# ASSIGNED TASK
In the listing that follows, print every line exactly and leave the images out.

[Start of section]

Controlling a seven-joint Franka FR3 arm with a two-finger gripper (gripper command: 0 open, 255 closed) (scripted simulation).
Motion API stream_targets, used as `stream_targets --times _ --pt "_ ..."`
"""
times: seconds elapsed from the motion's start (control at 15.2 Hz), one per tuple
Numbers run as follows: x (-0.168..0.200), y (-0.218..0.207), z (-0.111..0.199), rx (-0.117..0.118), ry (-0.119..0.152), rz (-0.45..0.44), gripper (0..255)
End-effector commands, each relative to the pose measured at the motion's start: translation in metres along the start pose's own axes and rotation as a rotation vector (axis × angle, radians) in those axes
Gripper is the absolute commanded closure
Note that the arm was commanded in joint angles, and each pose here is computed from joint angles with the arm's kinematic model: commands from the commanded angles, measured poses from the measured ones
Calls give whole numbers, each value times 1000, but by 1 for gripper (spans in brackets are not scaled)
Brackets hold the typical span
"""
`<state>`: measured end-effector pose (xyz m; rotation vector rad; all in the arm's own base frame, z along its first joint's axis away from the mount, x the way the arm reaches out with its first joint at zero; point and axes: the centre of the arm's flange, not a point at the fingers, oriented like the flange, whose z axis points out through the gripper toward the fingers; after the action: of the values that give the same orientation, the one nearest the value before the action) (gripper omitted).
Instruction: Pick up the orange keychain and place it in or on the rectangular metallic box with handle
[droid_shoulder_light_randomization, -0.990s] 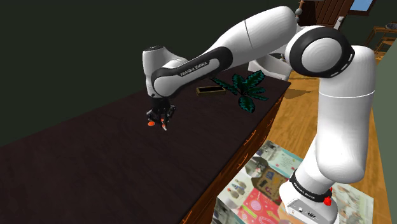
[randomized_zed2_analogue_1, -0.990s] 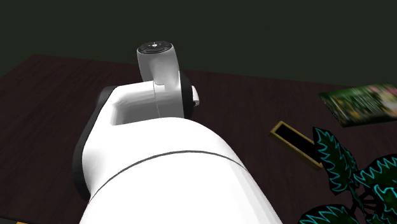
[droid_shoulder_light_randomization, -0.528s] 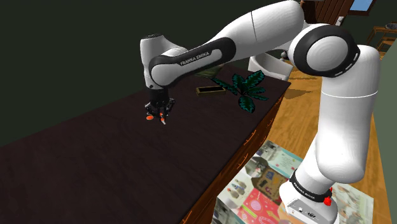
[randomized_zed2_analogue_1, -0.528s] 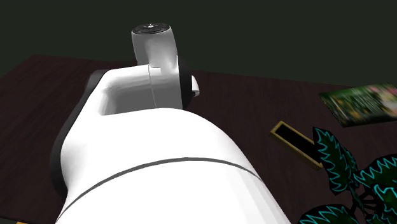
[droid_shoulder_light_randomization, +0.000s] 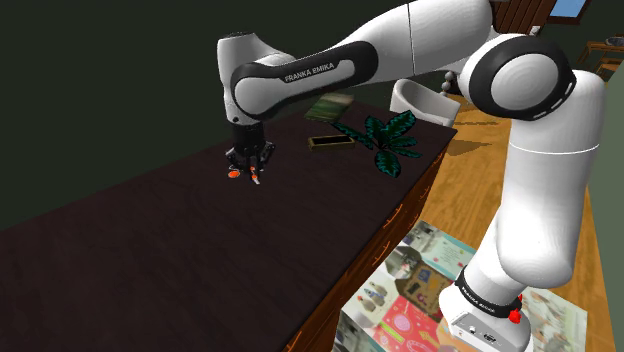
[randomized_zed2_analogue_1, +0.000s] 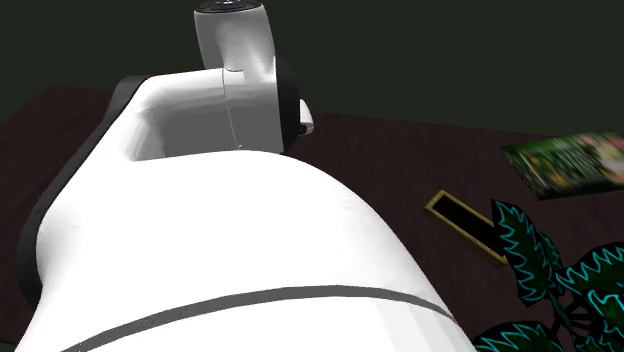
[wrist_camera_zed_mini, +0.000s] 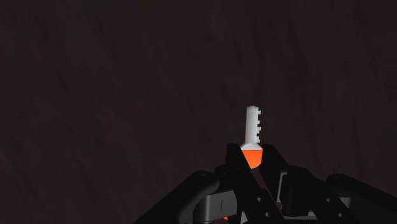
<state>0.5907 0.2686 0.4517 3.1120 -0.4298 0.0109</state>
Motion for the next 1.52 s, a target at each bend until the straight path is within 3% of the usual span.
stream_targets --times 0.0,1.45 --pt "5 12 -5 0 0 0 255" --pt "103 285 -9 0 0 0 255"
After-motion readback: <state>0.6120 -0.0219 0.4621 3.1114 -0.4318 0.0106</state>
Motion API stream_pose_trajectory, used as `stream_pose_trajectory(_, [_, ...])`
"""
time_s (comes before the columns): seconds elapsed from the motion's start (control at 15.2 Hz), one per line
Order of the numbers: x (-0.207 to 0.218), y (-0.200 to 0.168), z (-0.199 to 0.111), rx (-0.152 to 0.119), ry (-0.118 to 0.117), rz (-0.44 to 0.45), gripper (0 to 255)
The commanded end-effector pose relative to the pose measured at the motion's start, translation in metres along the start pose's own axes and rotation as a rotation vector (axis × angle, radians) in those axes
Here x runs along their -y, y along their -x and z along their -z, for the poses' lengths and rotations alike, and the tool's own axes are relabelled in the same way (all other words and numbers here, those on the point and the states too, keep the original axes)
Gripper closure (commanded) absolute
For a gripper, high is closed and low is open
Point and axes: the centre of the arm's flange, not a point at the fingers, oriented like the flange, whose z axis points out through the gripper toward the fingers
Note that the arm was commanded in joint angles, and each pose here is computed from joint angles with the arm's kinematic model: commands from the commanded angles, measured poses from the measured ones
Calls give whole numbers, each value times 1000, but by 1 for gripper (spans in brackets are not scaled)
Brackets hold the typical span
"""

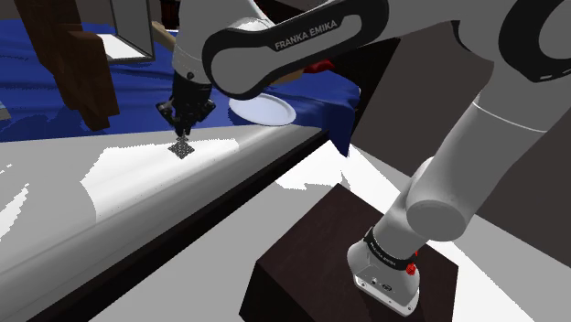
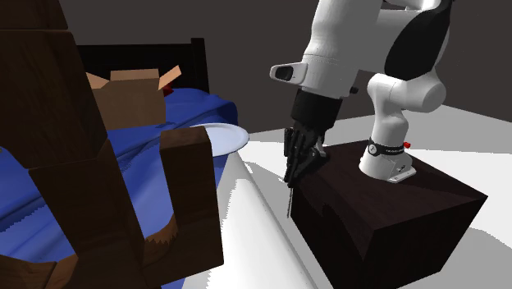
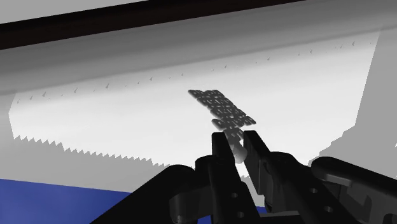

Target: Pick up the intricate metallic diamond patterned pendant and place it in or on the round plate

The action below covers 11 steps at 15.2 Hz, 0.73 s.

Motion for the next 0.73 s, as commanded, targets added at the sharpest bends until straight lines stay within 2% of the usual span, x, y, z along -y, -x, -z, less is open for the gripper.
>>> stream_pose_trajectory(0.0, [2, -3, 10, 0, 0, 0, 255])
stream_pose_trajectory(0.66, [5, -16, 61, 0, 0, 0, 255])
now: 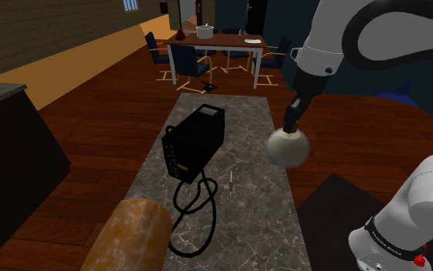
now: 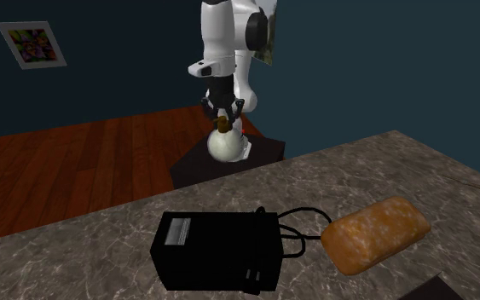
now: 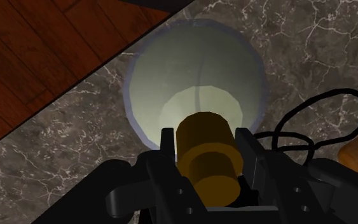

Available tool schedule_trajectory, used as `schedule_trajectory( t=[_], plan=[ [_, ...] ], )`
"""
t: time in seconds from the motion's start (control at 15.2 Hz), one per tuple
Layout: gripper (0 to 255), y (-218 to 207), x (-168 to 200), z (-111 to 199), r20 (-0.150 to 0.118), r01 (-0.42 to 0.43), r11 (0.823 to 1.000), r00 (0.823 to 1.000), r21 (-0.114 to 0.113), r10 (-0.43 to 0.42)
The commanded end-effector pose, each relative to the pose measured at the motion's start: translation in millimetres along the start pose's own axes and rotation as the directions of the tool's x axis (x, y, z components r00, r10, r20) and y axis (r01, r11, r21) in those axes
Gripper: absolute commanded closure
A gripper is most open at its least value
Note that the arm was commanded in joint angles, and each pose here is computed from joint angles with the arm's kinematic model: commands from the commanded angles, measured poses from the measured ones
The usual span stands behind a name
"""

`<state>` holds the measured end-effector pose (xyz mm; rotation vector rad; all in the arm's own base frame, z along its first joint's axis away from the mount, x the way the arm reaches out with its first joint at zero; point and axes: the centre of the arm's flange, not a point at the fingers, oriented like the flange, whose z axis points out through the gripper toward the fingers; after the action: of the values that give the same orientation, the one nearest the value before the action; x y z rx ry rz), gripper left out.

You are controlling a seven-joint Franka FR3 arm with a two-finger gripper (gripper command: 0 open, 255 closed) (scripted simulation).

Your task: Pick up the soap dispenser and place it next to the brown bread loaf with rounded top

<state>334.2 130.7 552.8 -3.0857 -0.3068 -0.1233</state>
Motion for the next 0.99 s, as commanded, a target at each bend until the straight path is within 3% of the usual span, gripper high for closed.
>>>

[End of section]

# OUTPUT
Controlling a seven-joint Franka FR3 arm with a two-finger gripper (gripper command: 0 open, 255 closed) (scripted simulation).
Motion API stream_targets, used as `stream_targets --times _ --pt "_ ..."`
"""
times: seconds elapsed from the motion's start (control at 15.2 Hz), one per tuple
Numbers run as follows: x (-0.168..0.200), y (-0.218..0.207), z (-0.111..0.199), rx (-0.117..0.118), ry (-0.119..0.152), rz (-0.45..0.44), gripper (0..255)
End-effector commands, each relative to the pose measured at the motion's start: translation in metres along the start pose's own axes and rotation as a rotation vector (axis × angle, radians) in those axes
Gripper is the absolute commanded closure
Note that the arm was commanded in joint angles, and each pose here is computed from joint angles with the arm's kinematic model: commands from the commanded angles, measured poses from the measured ones
Calls give whole numbers, each value times 1000, but by 1 for gripper (spans in brackets are not scaled)
Brackets hold the typical span
"""
`<state>`: measured end-effector pose (xyz m; rotation vector rad; all in the arm's own base frame, z along its first joint's axis away from the mount, x the way the arm reaches out with its first joint at zero; point and axes: the centre of the arm's flange, not a point at the fingers, oriented like the flange, whose z axis points out through the gripper toward the fingers; after the action: of the values that give the same orientation, the one nearest the value before the action) (gripper omitted).
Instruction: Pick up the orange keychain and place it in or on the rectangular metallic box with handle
[droid_shoulder_light_randomization, -0.990s] 
[randomized_zed2_analogue_1, -0.990s] 
[droid_shoulder_light_randomization, -0.528s] 
[randomized_zed2_analogue_1, -0.528s] 
[droid_shoulder_light_randomization, +0.000s] 
[randomized_zed2_analogue_1, +0.000s] 
[wrist_camera_zed_mini, +0.000s] 
<state>0.5907 0.2686 0.4517 3.1120 -0.4298 0.0109</state>
Motion for the next 1.52 s, a target at each bend until the straight path is within 3% of the usual span.
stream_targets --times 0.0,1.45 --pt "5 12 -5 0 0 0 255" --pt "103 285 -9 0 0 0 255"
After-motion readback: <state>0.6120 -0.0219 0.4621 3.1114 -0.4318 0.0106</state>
Motion API stream_pose_trajectory, used as `stream_pose_trajectory(_, [_, ...])`
"""
time_s (comes before the columns): seconds elapsed from the motion's start (control at 15.2 Hz), one per line
Order of the numbers: x (-0.207 to 0.218), y (-0.200 to 0.168), z (-0.199 to 0.111), rx (-0.152 to 0.119), ry (-0.118 to 0.117), rz (-0.44 to 0.45), gripper (0 to 255)
The commanded end-effector pose relative to the pose measured at the motion's start, translation in metres along the start pose's own axes and rotation as a rotation vector (axis × angle, radians) in those axes
Here x runs along their -y, y along their -x and z along their -z, for the poses' lengths and rotations alike, and the tool's own axes are relabelled in the same way (all other words and numbers here, those on the point and the states too, keep the original axes)
Gripper closure (commanded) absolute
For a gripper, high is closed and low is open
Point and axes: the centre of the arm's flange, not a point at the fingers, oriented like the flange, whose z axis points out through the gripper toward the fingers
Note that the arm was commanded in joint angles, and each pose here is computed from joint angles with the arm's kinematic model: commands from the commanded angles, measured poses from the measured ones
Calls give whole numbers, each value times 1000, but by 1 for gripper (spans in brackets are not scaled)
Brackets hold the typical span
"""


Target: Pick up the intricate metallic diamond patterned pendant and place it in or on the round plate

The action below covers 11 steps at 15.2 Hz, 0.73 s.

Motion for the next 0.73 s, as commanded, targets added at the sharpest bends until straight lines stay within 2% of the usual span, x, y, z along -y, -x, -z, less is open for the gripper.
>>> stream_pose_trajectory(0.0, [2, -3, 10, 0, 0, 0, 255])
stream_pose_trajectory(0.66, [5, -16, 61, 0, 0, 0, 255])
now: 
now: 
now: 

Available tool schedule_trajectory, used as `schedule_trajectory( t=[_], plan=[ [_, ...] ], )`
"""
t: time in seconds from the motion's start (control at 15.2 Hz), one per tuple
Layout: gripper (0 to 255), y (-218 to 207), x (-168 to 200), z (-111 to 199), r20 (-0.150 to 0.118), r01 (-0.42 to 0.43), r11 (0.823 to 1.000), r00 (0.823 to 1.000), r21 (-0.114 to 0.113), r10 (-0.43 to 0.42)
The commanded end-effector pose, each relative to the pose measured at the motion's start: translation in millimetres along the start pose's own axes and rotation as the directions of the tool's x axis (x, y, z components r00, r10, r20) and y axis (r01, r11, r21) in those axes
Gripper: absolute commanded closure
A gripper is most open at its least value
Note that the arm was commanded in joint angles, and each pose here is computed from joint angles with the arm's kinematic model: commands from the commanded angles, measured poses from the measured ones
The usual span stands behind a name
"""

`<state>` holds the measured end-effector pose (xyz mm; rotation vector rad; all in the arm's own base frame, z along its first joint's axis away from the mount, x the way the arm reaches out with its first joint at zero; point and axes: the centre of the arm's flange, not a point at the fingers, oriented like the flange, whose z axis points out through the gripper toward the fingers; after the action: of the values that give the same orientation, the one nearest the value before the action; x y z rx ry rz), gripper left out.

You are controlling a seven-joint Franka FR3 arm with a two-finger gripper (gripper command: 0 open, 255 closed) (scripted simulation).

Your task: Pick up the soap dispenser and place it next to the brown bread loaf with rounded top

<state>334.2 130.7 552.8 -3.0857 -0.3068 -0.1233</state>
Motion for the next 0.99 s, as commanded, a target at each bend until the straight path is within 3% of the usual span, gripper high for closed.
>>>

With this, the answer is complete.